What you have to do:
Going from the top of the data below, give again each line through the one containing "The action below", both ends kept.

Given records:
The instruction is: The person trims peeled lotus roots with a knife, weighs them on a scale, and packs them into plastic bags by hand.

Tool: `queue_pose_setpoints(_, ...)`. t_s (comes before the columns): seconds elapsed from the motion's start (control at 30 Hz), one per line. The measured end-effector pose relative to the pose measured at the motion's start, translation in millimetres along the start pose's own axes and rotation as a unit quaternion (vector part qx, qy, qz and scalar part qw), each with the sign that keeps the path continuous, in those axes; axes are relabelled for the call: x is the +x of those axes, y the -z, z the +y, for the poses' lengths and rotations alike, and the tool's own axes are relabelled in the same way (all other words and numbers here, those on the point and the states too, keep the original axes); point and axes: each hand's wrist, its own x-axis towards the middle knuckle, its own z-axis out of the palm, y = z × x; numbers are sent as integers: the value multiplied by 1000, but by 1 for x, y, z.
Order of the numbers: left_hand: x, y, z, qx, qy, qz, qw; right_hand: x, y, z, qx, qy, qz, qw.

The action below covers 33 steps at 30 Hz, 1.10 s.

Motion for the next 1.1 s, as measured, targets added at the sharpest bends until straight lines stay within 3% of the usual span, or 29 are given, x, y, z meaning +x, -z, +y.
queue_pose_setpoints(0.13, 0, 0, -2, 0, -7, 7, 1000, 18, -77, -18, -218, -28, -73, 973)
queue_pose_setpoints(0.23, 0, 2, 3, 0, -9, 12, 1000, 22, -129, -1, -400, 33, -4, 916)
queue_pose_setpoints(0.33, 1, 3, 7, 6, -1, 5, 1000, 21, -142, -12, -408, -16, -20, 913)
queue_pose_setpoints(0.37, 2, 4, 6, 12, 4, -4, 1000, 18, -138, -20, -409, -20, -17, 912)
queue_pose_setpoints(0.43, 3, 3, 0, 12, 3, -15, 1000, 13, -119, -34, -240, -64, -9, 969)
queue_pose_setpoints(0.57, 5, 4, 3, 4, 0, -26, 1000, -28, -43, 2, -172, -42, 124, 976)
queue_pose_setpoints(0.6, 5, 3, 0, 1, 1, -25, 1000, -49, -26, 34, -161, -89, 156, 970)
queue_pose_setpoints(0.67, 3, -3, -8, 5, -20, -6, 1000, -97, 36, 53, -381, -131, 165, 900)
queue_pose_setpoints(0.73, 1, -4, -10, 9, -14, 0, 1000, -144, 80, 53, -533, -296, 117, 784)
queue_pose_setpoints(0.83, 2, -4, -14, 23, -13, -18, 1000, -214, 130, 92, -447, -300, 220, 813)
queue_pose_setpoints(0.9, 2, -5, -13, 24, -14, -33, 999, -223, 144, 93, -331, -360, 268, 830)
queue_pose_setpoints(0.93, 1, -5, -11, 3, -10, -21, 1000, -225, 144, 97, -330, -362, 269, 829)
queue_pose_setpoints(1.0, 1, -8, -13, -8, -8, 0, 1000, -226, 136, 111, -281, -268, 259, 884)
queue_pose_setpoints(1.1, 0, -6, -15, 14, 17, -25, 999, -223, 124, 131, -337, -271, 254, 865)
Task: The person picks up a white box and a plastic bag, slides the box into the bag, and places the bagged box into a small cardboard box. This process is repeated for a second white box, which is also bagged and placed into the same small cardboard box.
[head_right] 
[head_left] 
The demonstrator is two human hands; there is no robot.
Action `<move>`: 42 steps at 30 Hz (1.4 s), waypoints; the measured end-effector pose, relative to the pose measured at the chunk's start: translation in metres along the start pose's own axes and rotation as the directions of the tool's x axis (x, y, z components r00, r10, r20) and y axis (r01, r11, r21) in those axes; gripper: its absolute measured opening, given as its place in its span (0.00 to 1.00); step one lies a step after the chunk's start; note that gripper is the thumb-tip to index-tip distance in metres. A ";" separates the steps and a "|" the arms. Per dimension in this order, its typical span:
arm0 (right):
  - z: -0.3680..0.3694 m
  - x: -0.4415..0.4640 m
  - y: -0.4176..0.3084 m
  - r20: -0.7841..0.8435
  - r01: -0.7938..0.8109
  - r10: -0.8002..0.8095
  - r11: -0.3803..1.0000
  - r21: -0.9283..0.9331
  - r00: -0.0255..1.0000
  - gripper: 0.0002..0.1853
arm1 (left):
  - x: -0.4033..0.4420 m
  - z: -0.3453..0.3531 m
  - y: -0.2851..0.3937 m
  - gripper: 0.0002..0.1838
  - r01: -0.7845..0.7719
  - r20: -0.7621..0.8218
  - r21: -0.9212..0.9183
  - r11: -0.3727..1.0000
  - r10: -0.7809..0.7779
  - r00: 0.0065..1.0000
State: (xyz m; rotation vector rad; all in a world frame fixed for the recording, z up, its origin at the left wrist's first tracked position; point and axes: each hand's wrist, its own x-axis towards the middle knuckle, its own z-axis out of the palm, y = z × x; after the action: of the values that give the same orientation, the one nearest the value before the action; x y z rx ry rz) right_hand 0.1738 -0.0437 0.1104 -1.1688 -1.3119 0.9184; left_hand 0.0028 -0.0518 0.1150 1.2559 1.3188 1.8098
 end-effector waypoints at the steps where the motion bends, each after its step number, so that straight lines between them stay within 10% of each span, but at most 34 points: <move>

Answer area:
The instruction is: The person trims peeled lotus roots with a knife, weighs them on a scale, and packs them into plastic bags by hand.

Tool: `queue_pose_setpoints(_, ...)`. t_s (comes before the columns): seconds elapsed from the motion's start (control at 30 Hz), one per line. The measured end-effector pose relative to the pose measured at the motion's start, translation in millimetres along the start pose's own axes and rotation as a unit quaternion (vector part qx, qy, qz and scalar part qw), each with the sign that keeps the path continuous, in those axes; axes are relabelled for the call: x is the +x of those axes, y the -z, z the +y, for the poses' lengths and rotations alike, and the tool's own axes are relabelled in the same way (all other words and numbers here, those on the point and the states too, keep the original axes); point and axes: each hand's wrist, its own x-axis towards the middle knuckle, its own z-axis out of the palm, y = z × x; numbers are sent as integers: the value multiplied by 1000, but by 1 for x, y, z.
Order of the numbers: left_hand: x, y, z, qx, qy, qz, qw; right_hand: x, y, z, qx, qy, qz, qw.

The action below covers 33 steps at 30 Hz, 1.10 s.

This completes the exercise.